## Task description
Count the lines in the material below that contain the word "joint" and give the number alone.

## Data shown
■ ■ ■ ■ ■ ■ ■

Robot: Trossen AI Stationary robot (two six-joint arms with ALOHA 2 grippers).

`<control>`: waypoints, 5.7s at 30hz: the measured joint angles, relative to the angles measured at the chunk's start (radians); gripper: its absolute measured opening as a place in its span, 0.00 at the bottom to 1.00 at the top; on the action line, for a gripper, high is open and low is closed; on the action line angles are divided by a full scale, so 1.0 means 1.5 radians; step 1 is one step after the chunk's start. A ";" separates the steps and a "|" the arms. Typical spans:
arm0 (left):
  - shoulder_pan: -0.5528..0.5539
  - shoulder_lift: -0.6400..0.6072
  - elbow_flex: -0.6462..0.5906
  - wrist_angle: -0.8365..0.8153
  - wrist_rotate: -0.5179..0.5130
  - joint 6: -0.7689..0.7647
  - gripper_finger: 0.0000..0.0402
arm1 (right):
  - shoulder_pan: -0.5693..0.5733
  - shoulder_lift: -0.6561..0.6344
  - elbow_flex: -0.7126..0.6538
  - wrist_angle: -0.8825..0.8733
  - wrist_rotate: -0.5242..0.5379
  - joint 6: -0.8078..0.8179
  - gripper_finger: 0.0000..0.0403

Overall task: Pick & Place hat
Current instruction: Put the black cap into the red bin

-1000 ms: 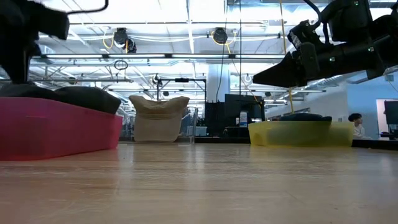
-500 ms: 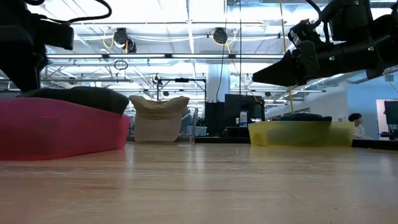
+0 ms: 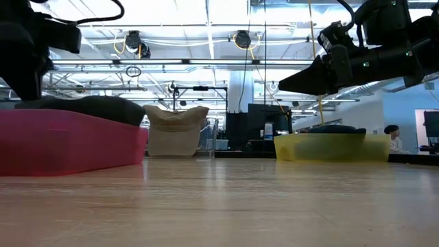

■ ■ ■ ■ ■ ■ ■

## Reply to the exercise
4